While the concept of Americans’ incomes can be defined in a number of ways, many prominent measures continue to show disconcerting trends.
One prominent measure is the Employment Cost Index (ECI).
Here is a description from the BLS document titled “The Employment Cost Index: what is it?“:
The Employment Cost Index (ECI) is a quarterly measure of the change in the price of labor, defined as compensation per employee hour worked. Closely watched by many economists, the ECI is an indicator of cost pressures within companies that could lead to price inflation for finished goods and services. The index measures changes in the cost of compensation not only for wages and salaries, but also for an extensive list of benefits. As a fixed-weight, or Laspeyres, index, the ECI controls for changes occurring over time in the industrial-occupational composition of employment.
On October 28, 2016, the ECI for the third quarter was released. Here is an excerpt from the October 28, 2016 Wall Street Journal article titled “U.S. Employment Costs Rose .6 Percent in Third Quarter“:
The employment-cost index for civilian workers, a broad measure of wages and benefits, rose by a seasonally adjusted 0.6% during the third quarter, the Labor Department said Friday.
The gauge also had increased 0.6% in each of the prior two quarters, and economists surveyed by The Wall Street Journal had anticipated another rise of 0.6% in the latest quarter.
Wages and salaries, which account for more than two-thirds of compensation expenses, rose 0.5% in the July-to-September period.
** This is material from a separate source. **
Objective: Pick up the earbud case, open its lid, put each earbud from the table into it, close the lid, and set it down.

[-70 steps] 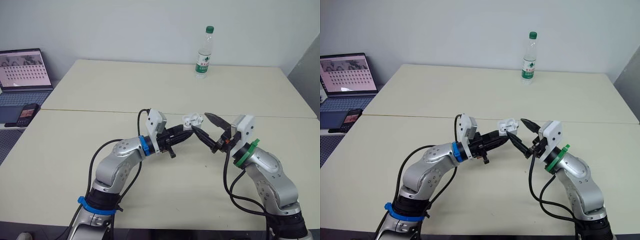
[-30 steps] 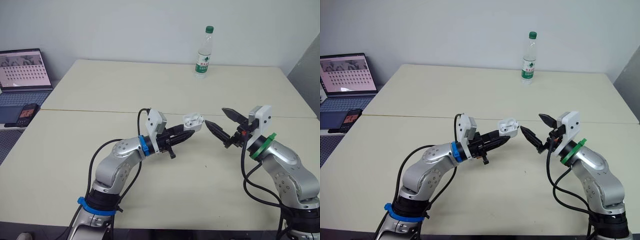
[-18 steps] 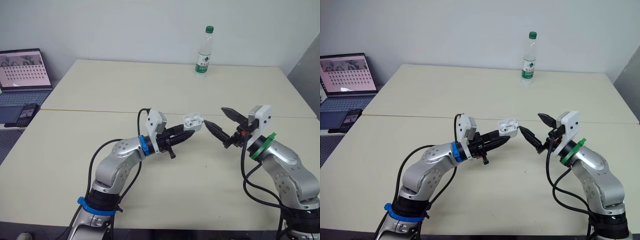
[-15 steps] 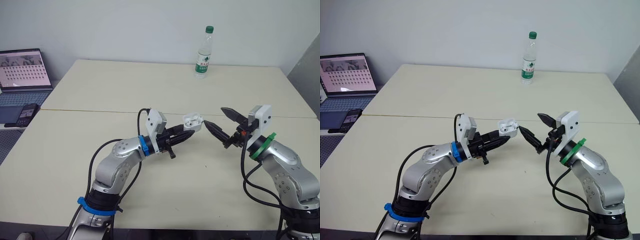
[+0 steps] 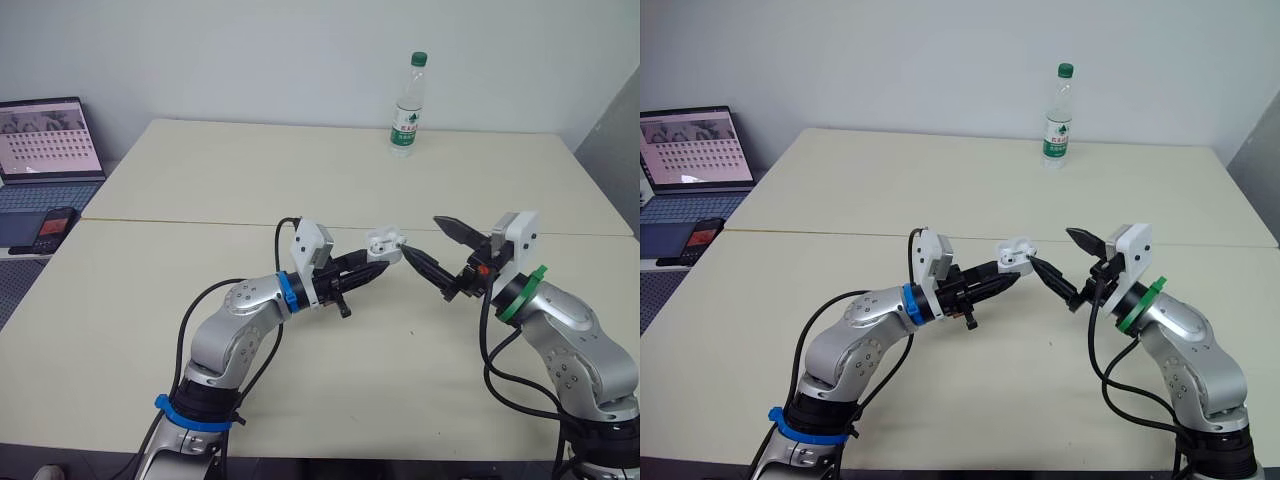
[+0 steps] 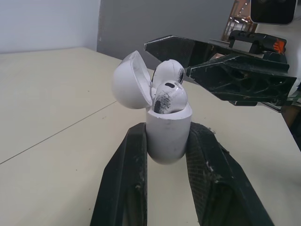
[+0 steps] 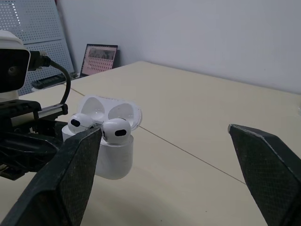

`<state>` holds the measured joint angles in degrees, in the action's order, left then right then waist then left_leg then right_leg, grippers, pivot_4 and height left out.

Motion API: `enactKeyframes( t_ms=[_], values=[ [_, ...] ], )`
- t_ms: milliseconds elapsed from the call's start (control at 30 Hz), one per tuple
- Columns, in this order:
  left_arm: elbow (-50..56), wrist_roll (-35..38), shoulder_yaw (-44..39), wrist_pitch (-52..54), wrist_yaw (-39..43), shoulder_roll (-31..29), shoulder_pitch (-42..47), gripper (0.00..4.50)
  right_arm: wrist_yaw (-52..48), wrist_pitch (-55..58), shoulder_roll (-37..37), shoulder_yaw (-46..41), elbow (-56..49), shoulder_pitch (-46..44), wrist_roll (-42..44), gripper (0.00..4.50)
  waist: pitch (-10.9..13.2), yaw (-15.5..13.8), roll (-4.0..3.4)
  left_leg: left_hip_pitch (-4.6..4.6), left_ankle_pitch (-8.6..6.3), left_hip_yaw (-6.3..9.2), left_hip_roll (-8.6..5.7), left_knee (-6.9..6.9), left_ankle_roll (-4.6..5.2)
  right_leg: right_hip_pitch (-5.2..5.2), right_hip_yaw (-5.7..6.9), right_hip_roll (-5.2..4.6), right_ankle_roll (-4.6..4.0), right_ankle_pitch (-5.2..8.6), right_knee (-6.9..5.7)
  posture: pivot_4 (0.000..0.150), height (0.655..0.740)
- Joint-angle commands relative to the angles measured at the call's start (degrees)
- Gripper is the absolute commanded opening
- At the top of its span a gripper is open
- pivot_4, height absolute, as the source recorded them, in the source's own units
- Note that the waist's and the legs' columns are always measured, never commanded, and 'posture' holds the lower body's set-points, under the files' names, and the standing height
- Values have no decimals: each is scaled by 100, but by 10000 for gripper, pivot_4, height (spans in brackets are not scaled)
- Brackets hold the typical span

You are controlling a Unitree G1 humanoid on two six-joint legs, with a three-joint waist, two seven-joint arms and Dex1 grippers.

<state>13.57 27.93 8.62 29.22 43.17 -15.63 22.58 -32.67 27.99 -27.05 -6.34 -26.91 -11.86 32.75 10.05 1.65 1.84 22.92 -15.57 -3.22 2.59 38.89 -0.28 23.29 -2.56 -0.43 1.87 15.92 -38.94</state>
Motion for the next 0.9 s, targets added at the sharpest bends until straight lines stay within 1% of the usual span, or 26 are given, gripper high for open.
enactKeyframes(
  t_ms=[33,333,500,900],
  values=[
    [209,22,40,-96,15,29,30,7760,-20,-36,-79,-8,-268,-17,8,44735,0,0,0,0,0,0,0,0,0,0,0,0,0,0,0,1500,7362],
    [192,13,39,-113,19,35,24,7760,-24,-76,-119,-35,-197,-13,11,44735,0,0,0,0,0,0,0,0,0,0,0,0,0,0,0,1500,7362],
    [183,11,42,-120,18,45,24,7760,-131,-65,-148,-81,-251,53,151,44735,0,0,0,0,0,1,0,0,0,0,0,0,0,0,0,1500,7362],
    [144,-13,55,-151,41,58,43,7760,-110,-85,-179,-285,-54,29,92,44735,0,0,0,0,0,1,0,0,0,0,-1,0,0,0,1,1500,7362]
  ],
)
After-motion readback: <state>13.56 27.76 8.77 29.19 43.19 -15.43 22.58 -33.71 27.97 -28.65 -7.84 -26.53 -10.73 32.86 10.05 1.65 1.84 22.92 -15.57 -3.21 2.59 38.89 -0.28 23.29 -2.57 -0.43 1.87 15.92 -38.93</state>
Benefits were up 0.7%.
From a year earlier, total compensation costs rose 2.3% in the third quarter, steady from the second quarter. Wages and salaries were up 2.4% on the year in the third quarter and benefits rose 2.3%.
Below are three charts, updated on October 28, 2016 that depict various aspects of the ECI, which is seasonally adjusted (SA):
The first depicts the ECI, with a value of 127.4:
source: US. Bureau of Labor Statistics, Employment Cost Index: Total compensation: All Civilian[ECIALLCIV], retrieved from FRED, Federal Reserve Bank of St. Louis, accessed October 28, 2016:
The second chart depicts the ECI on a “Percent Change from Year Ago” basis:
The third chart depicts the ECI on a “Percent Change” (from last quarter) basis:
I post various indicators and indices because I believe they should be carefully monitored. However, as those familiar with this site are aware, I do not necessarily agree with what they depict or imply.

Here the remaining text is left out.